Three years later, Anna held a memorial for her mother and all mothers in her hometown of Grafton, WV. All those in attendance who had lost their mother were given white carnations symbolizing the mothers who had passed away. This became the first Mother’s Day.
In 1914, President Woodrow Wilson designated the second Sunday in May as Mother’s Day. Anna Jarvis was insistent that the apostrophe comes before the s so that each son or daughter would be recognizing their own mothers. Making Mother’s Day singular made it an individual celebration, not a broader celebration.
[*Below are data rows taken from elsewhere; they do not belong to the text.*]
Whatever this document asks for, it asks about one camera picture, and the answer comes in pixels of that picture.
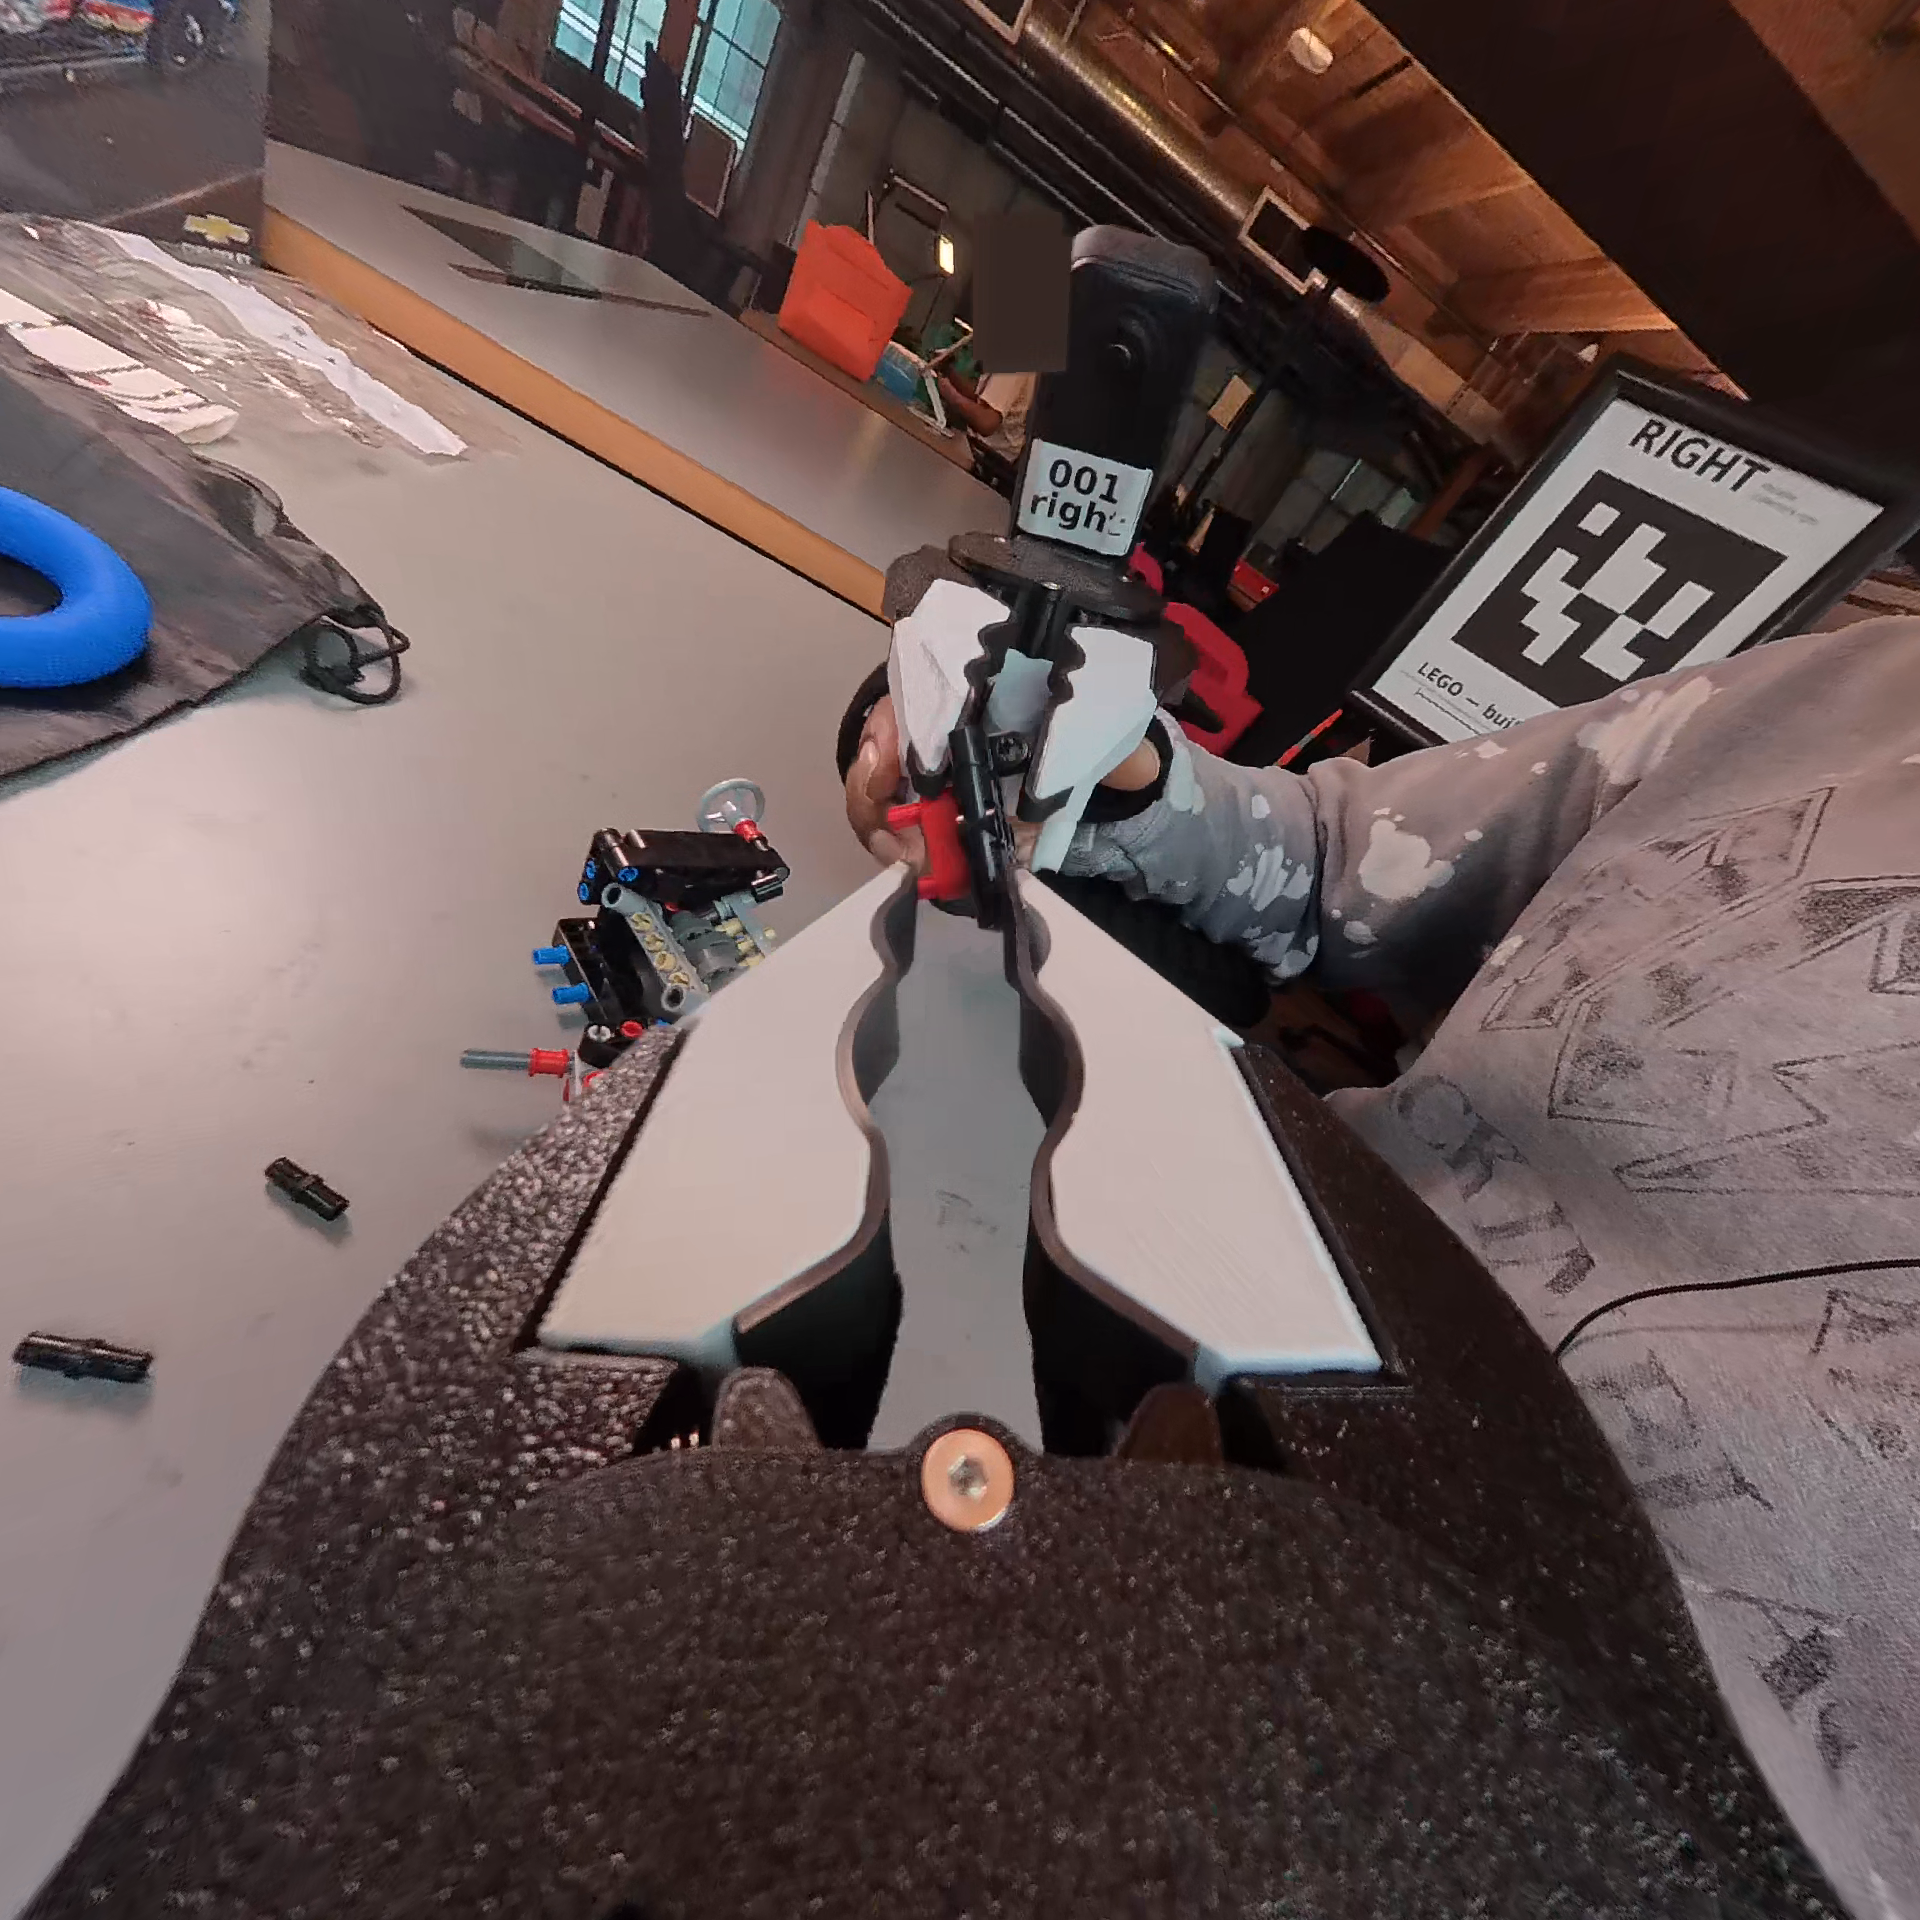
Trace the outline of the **grey desk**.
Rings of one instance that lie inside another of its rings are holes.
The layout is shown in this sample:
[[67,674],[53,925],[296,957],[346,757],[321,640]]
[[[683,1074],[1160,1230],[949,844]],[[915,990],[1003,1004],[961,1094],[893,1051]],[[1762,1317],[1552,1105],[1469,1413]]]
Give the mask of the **grey desk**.
[[[485,425],[460,462],[216,449],[407,634],[400,696],[333,700],[289,644],[5,784],[5,1916],[138,1748],[328,1360],[559,1115],[457,1058],[560,1036],[531,950],[589,832],[685,828],[752,777],[783,932],[874,874],[833,744],[877,617],[418,364]],[[271,1188],[276,1157],[344,1220]],[[37,1331],[151,1376],[21,1370]]]

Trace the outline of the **red black brick piece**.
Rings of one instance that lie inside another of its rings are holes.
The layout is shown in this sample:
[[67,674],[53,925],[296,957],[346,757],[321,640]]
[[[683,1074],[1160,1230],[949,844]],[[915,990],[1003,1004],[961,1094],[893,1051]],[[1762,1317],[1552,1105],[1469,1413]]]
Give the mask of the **red black brick piece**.
[[887,830],[920,832],[920,899],[1008,931],[1018,897],[1015,816],[1033,748],[1018,732],[971,720],[949,736],[945,768],[912,774],[915,798],[887,810]]

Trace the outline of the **black flat mat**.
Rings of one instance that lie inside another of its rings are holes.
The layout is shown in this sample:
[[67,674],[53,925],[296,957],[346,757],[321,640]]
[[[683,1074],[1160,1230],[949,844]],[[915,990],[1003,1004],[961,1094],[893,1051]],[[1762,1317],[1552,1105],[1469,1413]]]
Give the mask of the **black flat mat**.
[[555,257],[512,234],[481,225],[469,225],[465,219],[456,219],[429,209],[405,210],[423,227],[450,241],[450,244],[461,253],[461,259],[456,260],[450,270],[466,277],[469,281],[481,281],[519,292],[629,306],[636,310],[663,314],[675,317],[699,321],[709,315],[709,308],[703,305],[611,292],[609,288],[588,281],[583,275],[579,275]]

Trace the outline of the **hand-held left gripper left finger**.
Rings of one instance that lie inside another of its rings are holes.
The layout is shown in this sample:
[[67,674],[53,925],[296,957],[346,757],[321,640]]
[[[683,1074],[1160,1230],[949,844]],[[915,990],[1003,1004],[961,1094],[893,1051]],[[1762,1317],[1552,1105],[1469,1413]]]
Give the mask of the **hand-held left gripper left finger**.
[[896,1308],[889,1152],[920,884],[885,868],[675,1045],[537,1325],[553,1353],[849,1358]]

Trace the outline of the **black red brick assembly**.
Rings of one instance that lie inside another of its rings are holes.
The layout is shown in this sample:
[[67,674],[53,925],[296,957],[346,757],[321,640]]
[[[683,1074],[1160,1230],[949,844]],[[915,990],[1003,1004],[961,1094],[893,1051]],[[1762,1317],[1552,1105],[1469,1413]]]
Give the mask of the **black red brick assembly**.
[[788,866],[763,830],[754,779],[709,787],[690,830],[601,828],[576,884],[581,910],[537,947],[551,1002],[581,1014],[575,1078],[613,1068],[644,1033],[706,1008],[772,956],[762,910]]

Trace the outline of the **black drawstring bag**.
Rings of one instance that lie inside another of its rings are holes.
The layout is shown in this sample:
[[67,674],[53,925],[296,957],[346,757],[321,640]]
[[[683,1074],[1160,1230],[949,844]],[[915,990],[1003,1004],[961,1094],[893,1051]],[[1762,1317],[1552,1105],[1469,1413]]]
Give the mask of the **black drawstring bag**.
[[275,491],[138,424],[5,347],[2,477],[76,521],[151,600],[141,652],[111,674],[5,680],[2,772],[23,777],[202,707],[283,643],[308,686],[372,707],[400,690],[410,640],[287,517]]

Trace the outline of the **person's grey sweatshirt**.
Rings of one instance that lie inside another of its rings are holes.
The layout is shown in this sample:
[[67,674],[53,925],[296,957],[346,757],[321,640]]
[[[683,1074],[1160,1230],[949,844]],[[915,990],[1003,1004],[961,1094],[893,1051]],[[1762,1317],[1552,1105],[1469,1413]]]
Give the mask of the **person's grey sweatshirt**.
[[1351,1114],[1619,1456],[1792,1824],[1916,1916],[1916,888],[1563,907]]

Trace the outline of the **dark printed box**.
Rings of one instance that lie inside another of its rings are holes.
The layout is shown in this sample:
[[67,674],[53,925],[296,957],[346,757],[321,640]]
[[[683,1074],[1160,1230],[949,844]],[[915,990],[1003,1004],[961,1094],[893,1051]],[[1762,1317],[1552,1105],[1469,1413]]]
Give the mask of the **dark printed box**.
[[2,210],[258,257],[271,3],[5,3]]

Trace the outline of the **person's right hand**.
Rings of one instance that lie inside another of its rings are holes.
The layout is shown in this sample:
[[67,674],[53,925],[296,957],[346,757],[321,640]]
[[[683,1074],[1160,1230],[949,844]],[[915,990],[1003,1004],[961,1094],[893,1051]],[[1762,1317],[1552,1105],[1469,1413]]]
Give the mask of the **person's right hand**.
[[900,740],[893,701],[883,692],[861,716],[861,732],[847,774],[849,828],[877,865],[906,865],[920,874],[923,866],[921,830],[896,832],[889,825],[896,804],[906,804]]

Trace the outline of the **clear plastic bags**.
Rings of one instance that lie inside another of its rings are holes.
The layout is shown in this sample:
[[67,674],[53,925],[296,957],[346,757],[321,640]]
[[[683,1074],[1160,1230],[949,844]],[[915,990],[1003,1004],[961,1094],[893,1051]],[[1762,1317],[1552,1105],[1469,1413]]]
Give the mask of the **clear plastic bags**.
[[402,347],[241,260],[130,232],[5,216],[5,360],[209,449],[237,429],[332,433],[453,465],[485,436]]

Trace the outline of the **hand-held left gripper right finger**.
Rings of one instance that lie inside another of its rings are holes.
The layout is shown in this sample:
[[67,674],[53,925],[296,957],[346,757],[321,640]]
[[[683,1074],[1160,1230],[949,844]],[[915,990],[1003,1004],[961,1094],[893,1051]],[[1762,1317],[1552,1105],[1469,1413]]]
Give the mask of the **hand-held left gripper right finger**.
[[1241,1037],[1036,875],[1018,901],[1018,988],[1064,1051],[1039,1160],[1049,1259],[1195,1379],[1378,1376]]

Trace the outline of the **framed marker sign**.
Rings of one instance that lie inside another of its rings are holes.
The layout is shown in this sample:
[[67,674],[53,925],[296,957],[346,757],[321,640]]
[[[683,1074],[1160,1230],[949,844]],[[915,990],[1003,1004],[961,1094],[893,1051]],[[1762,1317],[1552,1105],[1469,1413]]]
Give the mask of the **framed marker sign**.
[[1474,744],[1804,634],[1916,521],[1916,469],[1613,354],[1343,707]]

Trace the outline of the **grey table wooden edge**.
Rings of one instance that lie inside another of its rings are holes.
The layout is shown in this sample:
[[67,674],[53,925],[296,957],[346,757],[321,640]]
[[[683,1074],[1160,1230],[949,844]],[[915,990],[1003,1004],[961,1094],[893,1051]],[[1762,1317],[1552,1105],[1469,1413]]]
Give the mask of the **grey table wooden edge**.
[[[279,275],[852,609],[880,616],[903,553],[1003,528],[1002,499],[965,467],[642,259],[276,140],[263,185],[260,252]],[[405,209],[709,315],[466,280],[457,248]]]

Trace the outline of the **person's right forearm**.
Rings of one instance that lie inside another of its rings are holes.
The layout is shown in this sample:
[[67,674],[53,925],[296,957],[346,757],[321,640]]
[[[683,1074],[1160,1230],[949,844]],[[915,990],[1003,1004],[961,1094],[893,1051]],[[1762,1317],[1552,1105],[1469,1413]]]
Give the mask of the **person's right forearm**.
[[1784,875],[1820,800],[1891,768],[1900,858],[1916,853],[1913,616],[1764,643],[1629,683],[1481,744],[1304,774],[1208,755],[1157,720],[1155,779],[1083,822],[1066,861],[1168,907],[1281,985],[1373,993],[1441,1014],[1536,901],[1626,888],[1657,899],[1657,858],[1703,883],[1728,849],[1747,893]]

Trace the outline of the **orange plastic bin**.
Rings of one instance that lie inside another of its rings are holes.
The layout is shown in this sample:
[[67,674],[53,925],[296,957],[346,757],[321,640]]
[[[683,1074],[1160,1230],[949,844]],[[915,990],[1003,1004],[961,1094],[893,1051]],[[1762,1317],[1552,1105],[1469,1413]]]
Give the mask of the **orange plastic bin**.
[[908,305],[908,281],[889,270],[864,232],[808,221],[777,324],[788,340],[867,384]]

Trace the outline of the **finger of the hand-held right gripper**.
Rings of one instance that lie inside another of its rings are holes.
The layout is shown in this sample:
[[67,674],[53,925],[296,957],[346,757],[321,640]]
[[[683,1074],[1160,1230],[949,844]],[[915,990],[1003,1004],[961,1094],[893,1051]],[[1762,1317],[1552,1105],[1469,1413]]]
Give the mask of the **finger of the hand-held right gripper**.
[[1160,710],[1157,644],[1077,617],[1053,644],[1047,707],[1026,757],[1018,816],[1033,828],[1025,865],[1057,874],[1095,789],[1144,746]]
[[887,688],[908,787],[941,787],[951,734],[978,718],[1002,668],[1002,600],[971,582],[935,580],[898,617]]
As Mother’s Day became commercialized, Anna Jarvis became disenchanted with what she had created. She began to try to have Mother’s Day rescinded from its national recognition. She ultimately became destitute from the legal challenges associated with the commercialization of Mother’s Day. Those who bring about something can often be disappointed as a result of their beginning.
Anna became ill and needed to be cared for in a sanitarium. She had no money to provide for her care. Ironically, corporations involved in the commercialization of Mother’s Day paid for her care. Anna Jarvis, the creator of Mother’s Day, died in 1948 having never married or had children of her own.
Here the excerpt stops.